**Task goal:** Your task is to transcribe, without alteration, the lines from the top of the material below through the line bearing "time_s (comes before", inclusive.

**Supplied information:**

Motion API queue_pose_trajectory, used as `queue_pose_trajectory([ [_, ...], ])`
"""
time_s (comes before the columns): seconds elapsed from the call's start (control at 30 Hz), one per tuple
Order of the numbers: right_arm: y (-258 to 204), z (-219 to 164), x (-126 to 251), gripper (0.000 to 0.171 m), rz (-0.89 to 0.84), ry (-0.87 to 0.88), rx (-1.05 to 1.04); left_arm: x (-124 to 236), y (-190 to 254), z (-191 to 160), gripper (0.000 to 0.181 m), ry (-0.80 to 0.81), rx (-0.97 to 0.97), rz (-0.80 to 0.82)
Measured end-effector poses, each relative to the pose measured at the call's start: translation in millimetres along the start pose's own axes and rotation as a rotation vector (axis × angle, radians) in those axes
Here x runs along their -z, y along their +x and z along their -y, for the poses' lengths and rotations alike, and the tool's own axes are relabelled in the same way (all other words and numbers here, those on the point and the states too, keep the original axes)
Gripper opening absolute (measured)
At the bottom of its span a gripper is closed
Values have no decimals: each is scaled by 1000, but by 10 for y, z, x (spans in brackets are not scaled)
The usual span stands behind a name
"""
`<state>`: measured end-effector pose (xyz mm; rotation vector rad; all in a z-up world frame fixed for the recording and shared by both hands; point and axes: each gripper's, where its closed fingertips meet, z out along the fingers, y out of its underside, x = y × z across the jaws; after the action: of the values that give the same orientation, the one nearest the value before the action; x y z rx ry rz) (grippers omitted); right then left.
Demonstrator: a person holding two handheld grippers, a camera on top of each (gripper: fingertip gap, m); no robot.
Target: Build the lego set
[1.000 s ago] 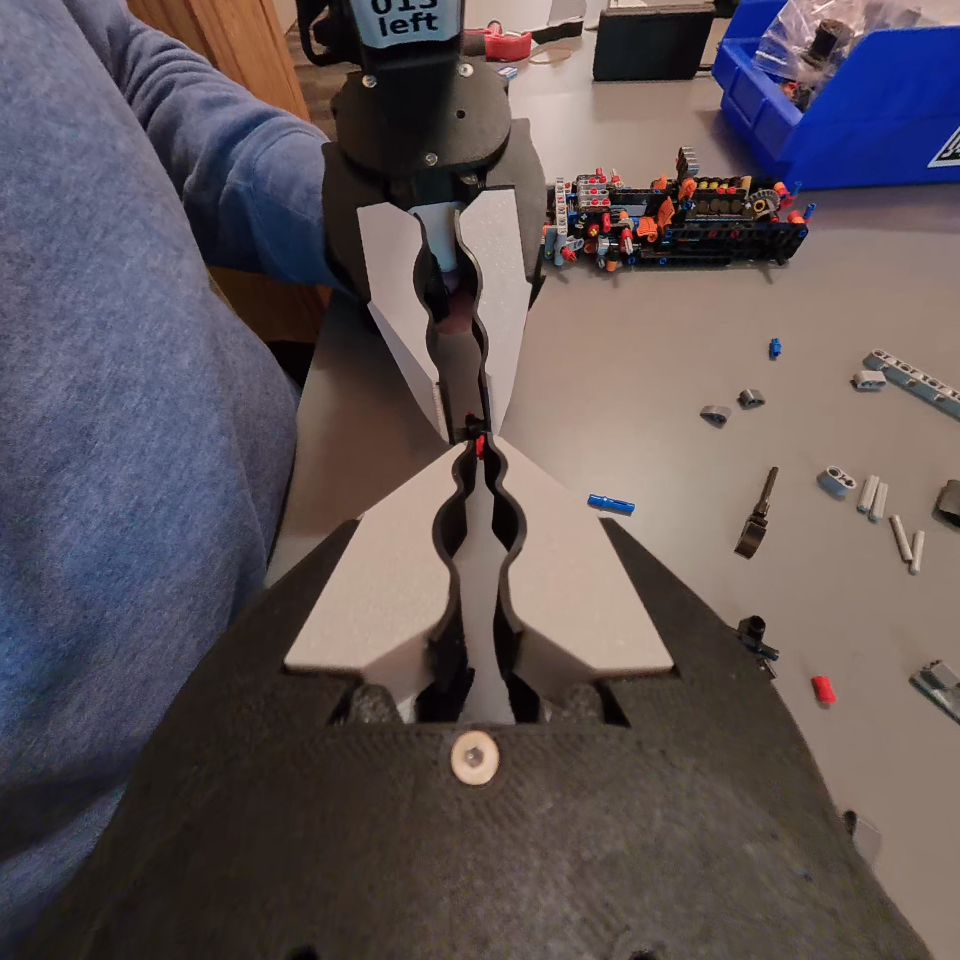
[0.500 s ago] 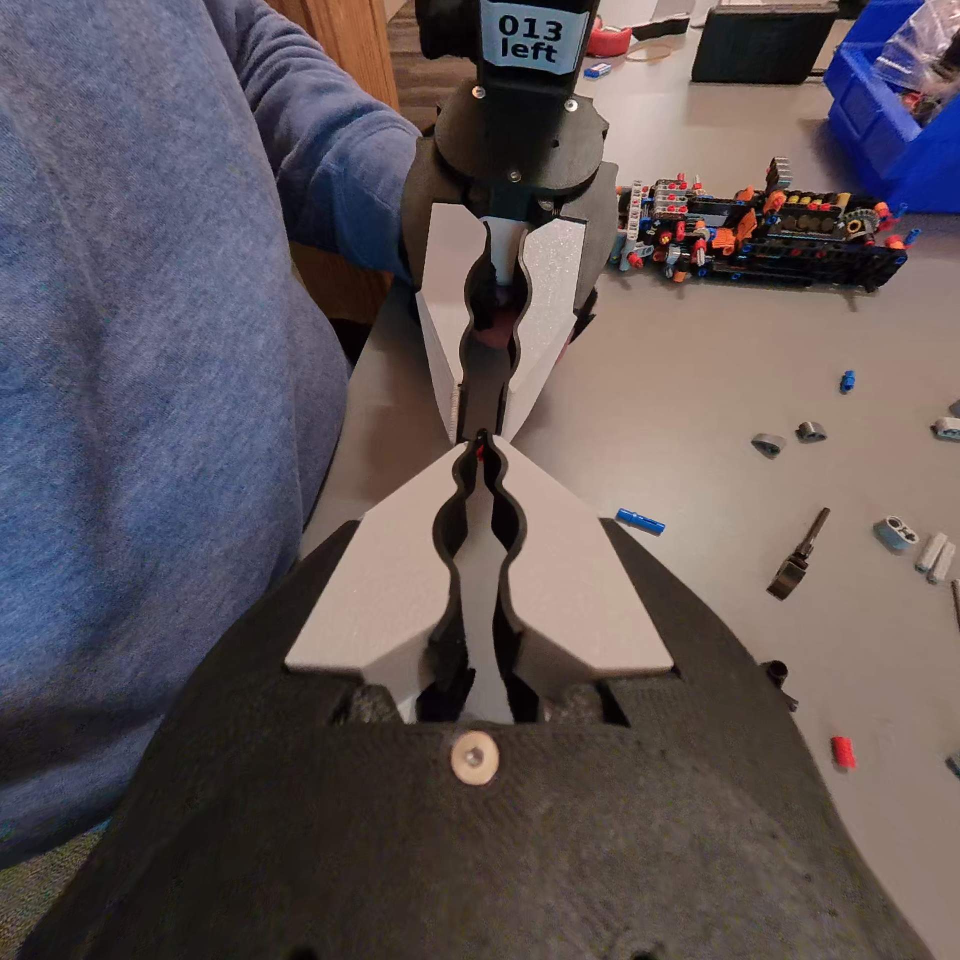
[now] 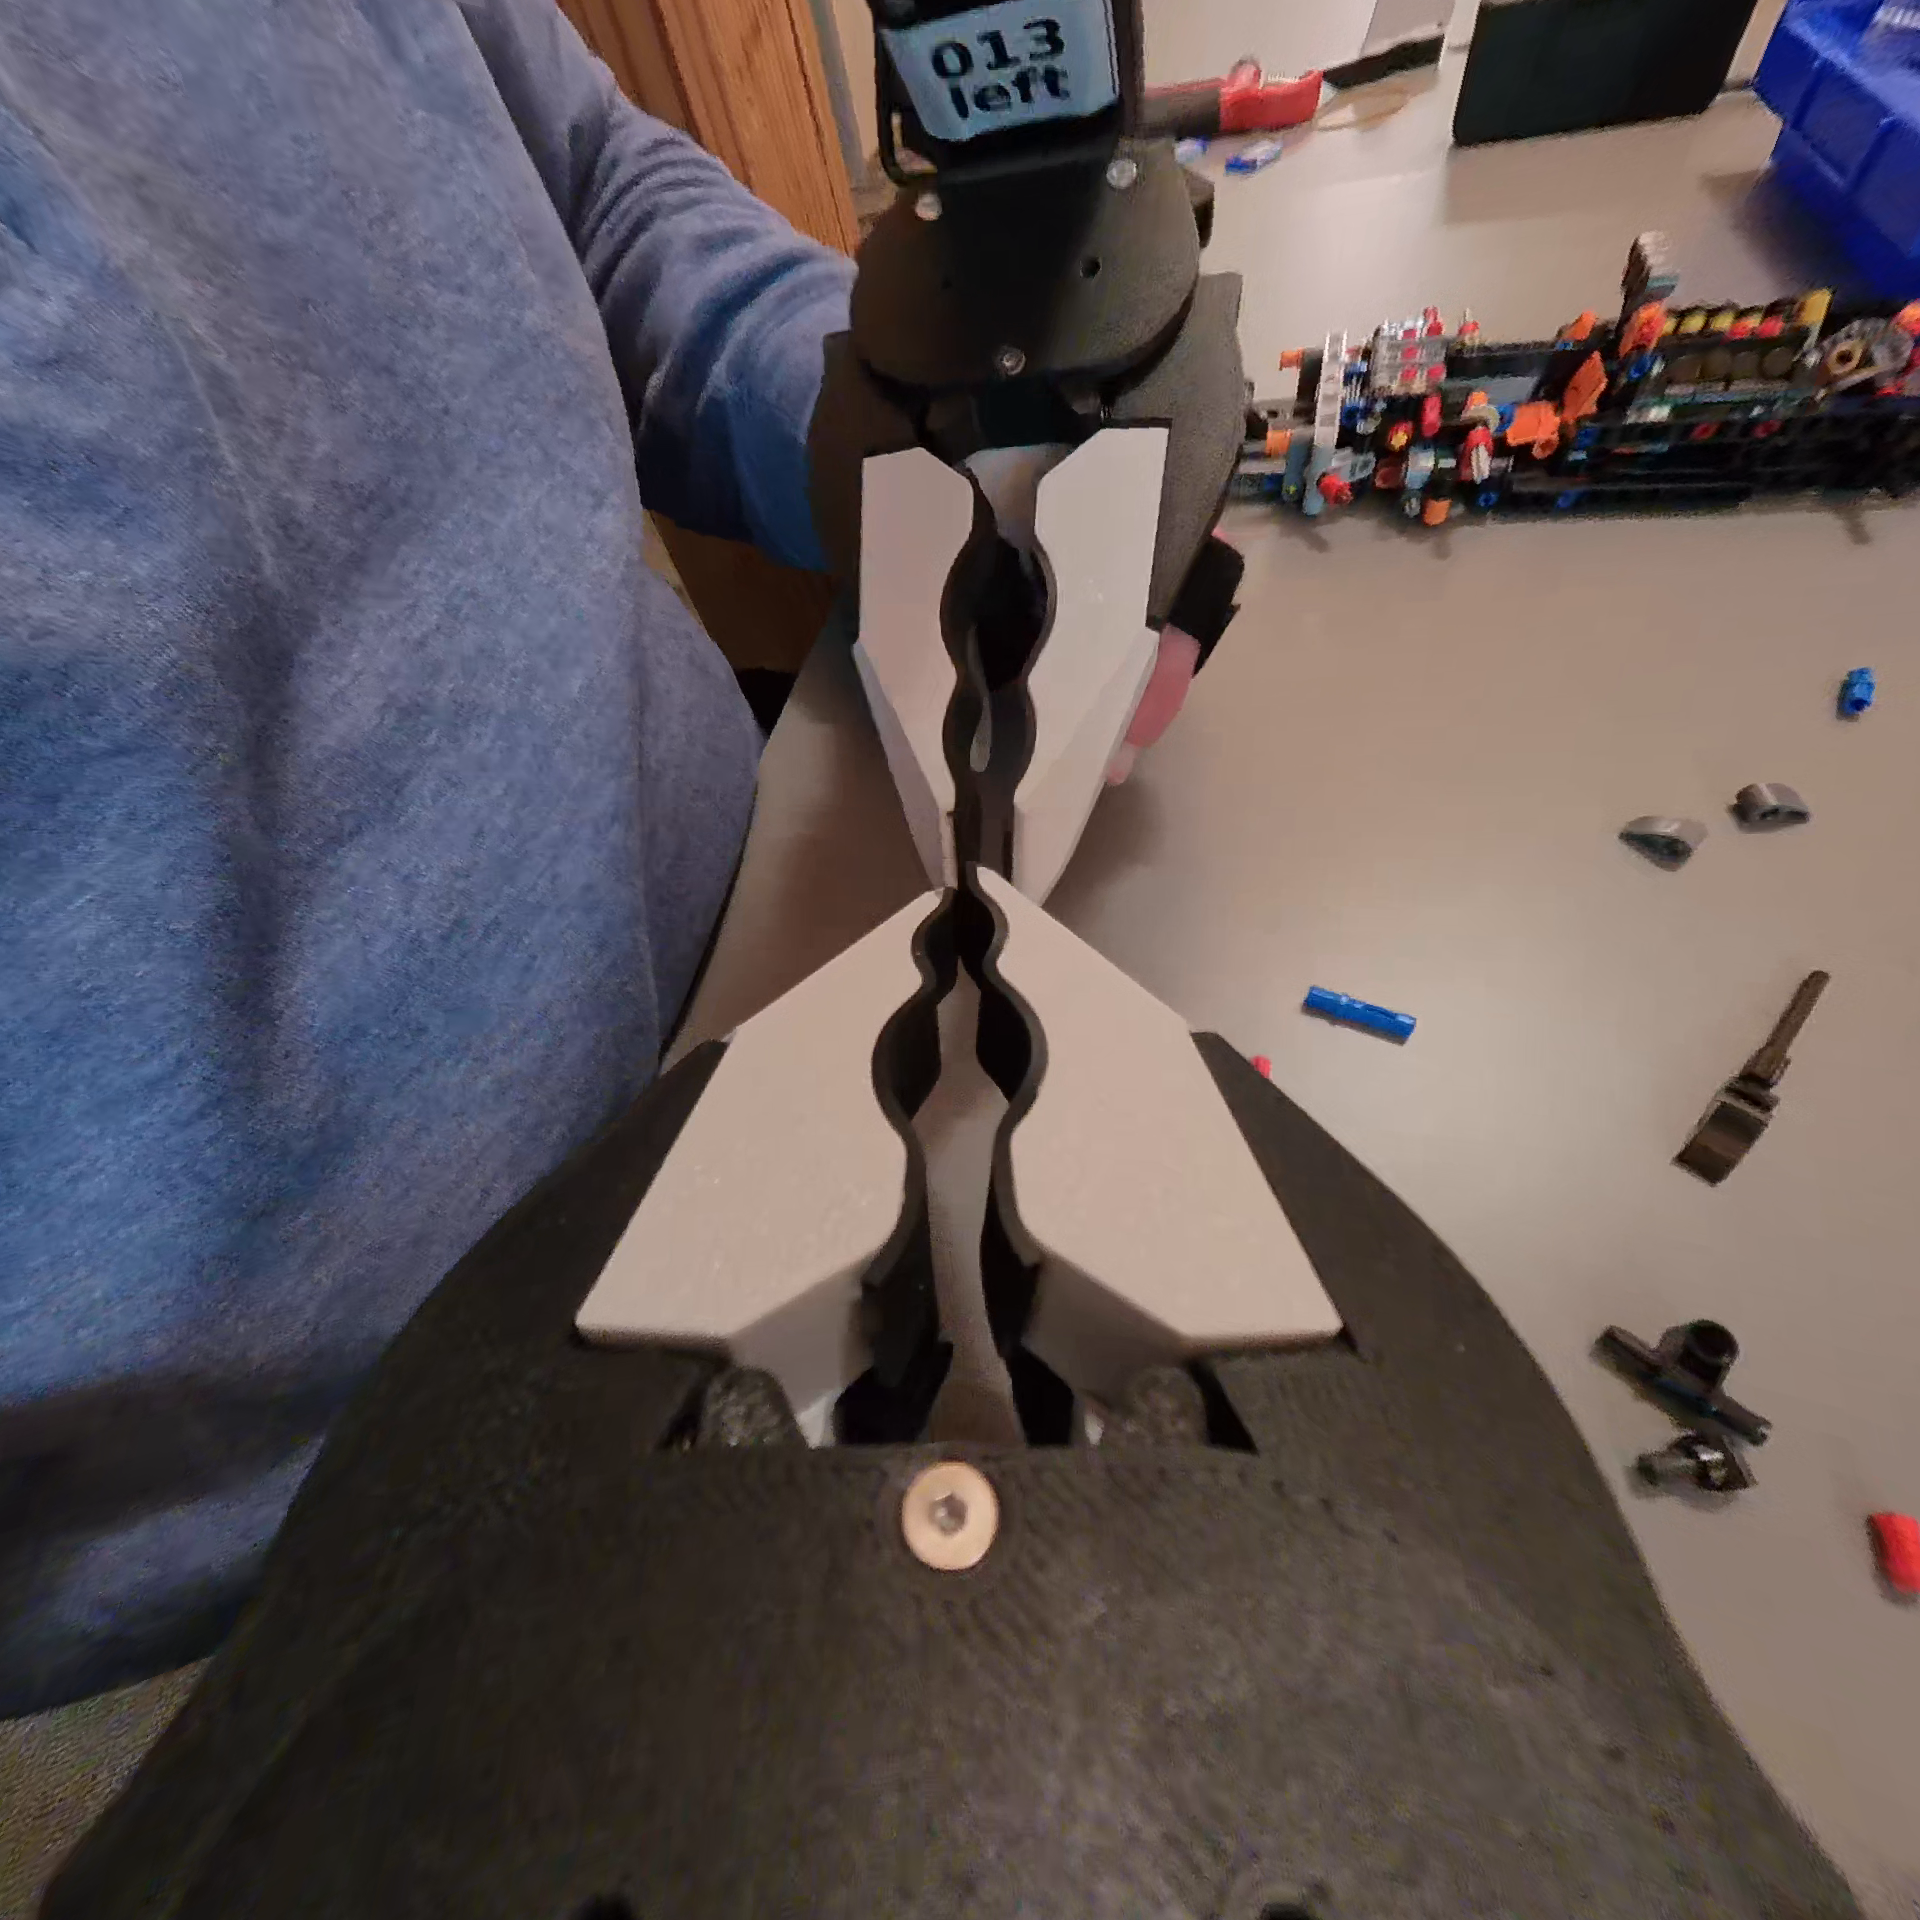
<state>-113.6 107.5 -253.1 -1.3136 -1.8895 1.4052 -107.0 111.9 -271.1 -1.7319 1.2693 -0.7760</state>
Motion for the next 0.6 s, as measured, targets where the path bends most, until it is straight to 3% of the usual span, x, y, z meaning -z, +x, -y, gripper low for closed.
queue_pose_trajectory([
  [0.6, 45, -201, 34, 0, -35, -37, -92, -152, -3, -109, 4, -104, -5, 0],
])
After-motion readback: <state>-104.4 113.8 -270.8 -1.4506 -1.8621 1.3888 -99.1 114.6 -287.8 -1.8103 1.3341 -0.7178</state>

**Answer to the exercise:**
Motion API queue_pose_trajectory, used as `queue_pose_trajectory([ [_, ...], ])`
"""
time_s (comes before the columns): seconds elapsed from the call's start (control at 30 Hz), one per tuple

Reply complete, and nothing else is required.